Aufklärung

Habe Mut, dich deines eigenen Verstandes zu bedienen. Dieser Satz steht in Stein gemeißelt im Torbogen, durch den wir das Zeitalter der Aufklärung betreten haben. Seit über 300 Jahren ergründen und vermessen wir die Welt, forschen und bewerten die Realität nach dem Masstab der kritischen Vernunft. Eine historisch bislang einmalige kollektive Eruption des Geistes.

Die meisten Menschen halten die Aufklärung deswegen in der Regel auch für eine gute Sache. Kein mittelalterlicher Raubritter diktiert mehr die Spielregeln von seiner Burg herunter. Wir leben – zumindest in vielen Ländern der westlichen Welt – in einer parlamentarischen  Demokratie. Kein spätbarocker Fürst kann uns mit einem Wink seiner Hand zum Tode verurteilen. Wir leben in einem Rechtsstaat. Und so weiter und so fort. Die Aufklärung hat den Menschen sehr viele Segnungen gebracht.

Außer in der Arbeitswelt. Hier diktiert oft das Management die Spielregeln von oben herunter. Hier kann ein Mächtiger das mikropolitische Todesurteil sprechen oder mit der Unterschrift auf einem Papier 500, manchmal 5.000 Leute entlassen. Keine Aufklärung, nirgends. Die großen aufklärerischen Errungenschaften der modernen Organisationsentwicklung – Dezentralisierung, Demokratisierung und Digitalisierung – spielen oft nur eine untergeordnete Rolle im betrieblichen Alltag oder werden widerwillig angepackt.

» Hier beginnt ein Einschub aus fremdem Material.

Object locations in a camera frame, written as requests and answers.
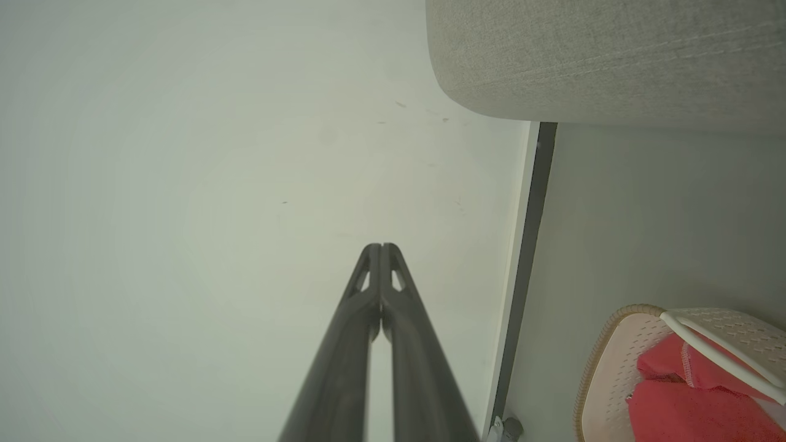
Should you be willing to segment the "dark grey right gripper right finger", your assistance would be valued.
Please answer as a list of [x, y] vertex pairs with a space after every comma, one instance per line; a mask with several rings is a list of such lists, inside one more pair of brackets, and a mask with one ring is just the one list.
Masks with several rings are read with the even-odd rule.
[[391, 344], [395, 440], [479, 440], [403, 253], [393, 243], [381, 249], [381, 305]]

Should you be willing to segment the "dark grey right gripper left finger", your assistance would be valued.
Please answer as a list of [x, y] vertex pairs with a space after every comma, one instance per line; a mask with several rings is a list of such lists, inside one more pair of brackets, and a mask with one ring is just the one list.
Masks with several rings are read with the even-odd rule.
[[381, 326], [380, 244], [362, 249], [280, 441], [364, 441], [370, 347]]

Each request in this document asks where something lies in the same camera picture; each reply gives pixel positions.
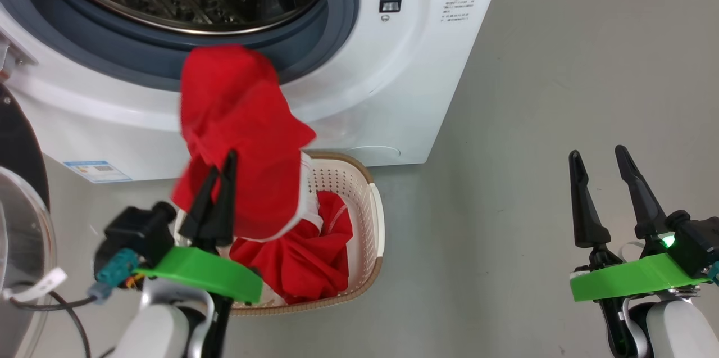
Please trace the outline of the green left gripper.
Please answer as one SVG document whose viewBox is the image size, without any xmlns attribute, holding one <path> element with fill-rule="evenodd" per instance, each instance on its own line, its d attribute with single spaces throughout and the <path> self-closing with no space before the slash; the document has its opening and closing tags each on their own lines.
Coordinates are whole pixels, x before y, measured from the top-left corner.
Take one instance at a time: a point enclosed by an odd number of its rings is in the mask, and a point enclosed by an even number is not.
<svg viewBox="0 0 719 358">
<path fill-rule="evenodd" d="M 233 241 L 237 154 L 231 150 L 218 171 L 210 168 L 185 217 L 178 234 L 191 241 L 209 241 L 227 246 Z M 217 194 L 213 200 L 213 190 Z M 194 246 L 173 246 L 154 266 L 134 269 L 146 278 L 165 279 L 241 303 L 259 303 L 263 281 L 252 269 Z"/>
</svg>

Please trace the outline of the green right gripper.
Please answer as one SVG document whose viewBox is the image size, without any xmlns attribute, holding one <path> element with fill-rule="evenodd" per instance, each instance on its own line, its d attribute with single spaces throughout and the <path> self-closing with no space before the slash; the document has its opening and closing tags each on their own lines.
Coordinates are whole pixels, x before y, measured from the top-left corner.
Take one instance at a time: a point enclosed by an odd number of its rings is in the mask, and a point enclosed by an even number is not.
<svg viewBox="0 0 719 358">
<path fill-rule="evenodd" d="M 632 208 L 636 216 L 634 232 L 637 238 L 658 236 L 668 233 L 667 215 L 657 201 L 626 146 L 617 145 L 615 156 L 622 180 L 631 195 Z M 611 235 L 598 216 L 588 188 L 589 176 L 580 152 L 568 154 L 570 172 L 570 193 L 572 198 L 572 223 L 575 246 L 593 248 L 590 253 L 590 267 L 570 276 L 570 288 L 576 302 L 600 301 L 614 297 L 639 296 L 670 288 L 696 286 L 709 282 L 706 274 L 691 278 L 670 255 L 676 246 L 667 252 L 645 256 L 635 261 L 619 261 L 608 264 L 602 257 L 613 256 L 606 246 Z"/>
</svg>

Wieso lassen das so viele arbeitende Menschen mit sich machen? Es fehlt oft der Mut, der rebellische Geist. Man ist ökonomisch erpressbar; immer droht die Kündigung. Ein freies Leben ist so nicht denkbar, jedenfalls nicht im Sinne der Aufkärer. Man muss nicht gleich Maschinen stürmen. Aber ab und zu eine kritische Frage stellen sollte drin sein. Und nachbohren, seine Meinung verteidigen. Das sind wir auch in der Arbeitswelt den Aufklärern schuldig, die ihrerseits nicht selten mit Ächtung und Tod bezahlt haben für die Früchte, die wir heute ernten.

Atmen wir frei! Haben wir Mut, uns unseres eigenen Verstandes zu bedienen, auch in der Arbeit! Die Zeit der Raubritter und Barone ist vorbei.